**WHAT THE TASK REQUIRES**
Show every line in the material below in which the string "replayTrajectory" appears.

**GIVEN INFORMATION**
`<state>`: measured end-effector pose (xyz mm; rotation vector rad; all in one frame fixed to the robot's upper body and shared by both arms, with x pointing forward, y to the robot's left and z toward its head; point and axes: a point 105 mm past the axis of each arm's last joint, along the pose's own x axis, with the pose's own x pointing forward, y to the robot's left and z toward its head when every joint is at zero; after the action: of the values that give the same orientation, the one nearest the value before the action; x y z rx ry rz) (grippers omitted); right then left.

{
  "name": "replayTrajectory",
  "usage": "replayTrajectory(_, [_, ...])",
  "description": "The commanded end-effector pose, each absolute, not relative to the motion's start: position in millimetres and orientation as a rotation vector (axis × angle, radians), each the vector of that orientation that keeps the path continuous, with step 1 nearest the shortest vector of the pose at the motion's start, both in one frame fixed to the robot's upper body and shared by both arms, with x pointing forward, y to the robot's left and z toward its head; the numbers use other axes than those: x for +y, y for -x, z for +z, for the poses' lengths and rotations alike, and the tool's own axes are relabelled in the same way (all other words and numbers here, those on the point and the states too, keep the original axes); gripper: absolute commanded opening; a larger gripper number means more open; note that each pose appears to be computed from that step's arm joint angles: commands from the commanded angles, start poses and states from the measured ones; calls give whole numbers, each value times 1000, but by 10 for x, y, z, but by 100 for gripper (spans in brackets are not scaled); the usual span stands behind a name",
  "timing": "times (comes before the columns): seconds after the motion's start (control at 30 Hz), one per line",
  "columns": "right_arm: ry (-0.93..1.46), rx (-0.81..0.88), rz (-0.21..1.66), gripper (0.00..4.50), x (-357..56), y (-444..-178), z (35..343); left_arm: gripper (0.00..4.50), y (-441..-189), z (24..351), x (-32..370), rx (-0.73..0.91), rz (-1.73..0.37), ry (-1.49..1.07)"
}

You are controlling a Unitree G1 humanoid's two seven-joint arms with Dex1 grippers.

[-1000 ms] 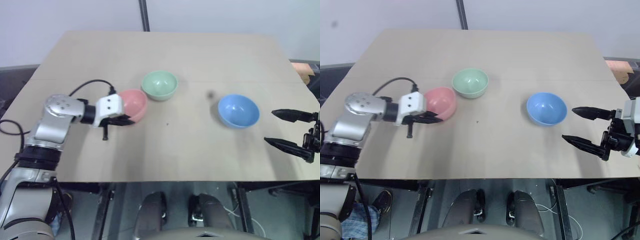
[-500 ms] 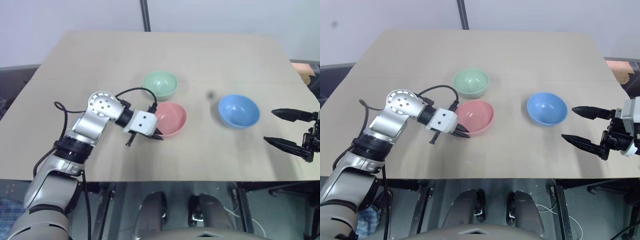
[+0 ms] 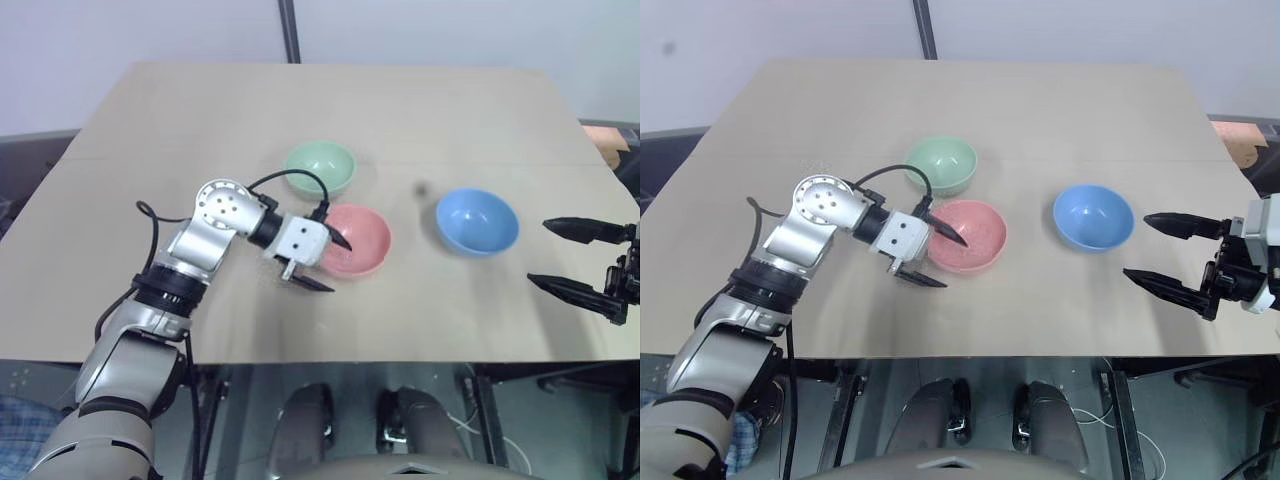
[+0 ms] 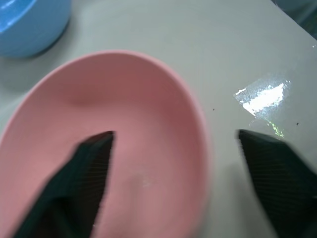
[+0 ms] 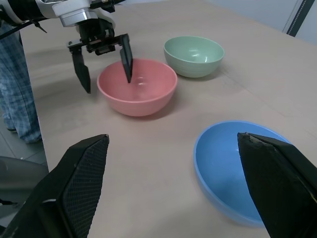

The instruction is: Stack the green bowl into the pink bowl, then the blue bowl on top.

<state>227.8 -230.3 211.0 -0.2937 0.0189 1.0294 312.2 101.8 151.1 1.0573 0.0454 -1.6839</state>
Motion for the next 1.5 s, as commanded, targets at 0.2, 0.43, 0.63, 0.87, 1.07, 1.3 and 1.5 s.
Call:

**SOLUTION**
  "name": "replayTrajectory",
  "usage": "replayTrajectory(_, [_, ...])",

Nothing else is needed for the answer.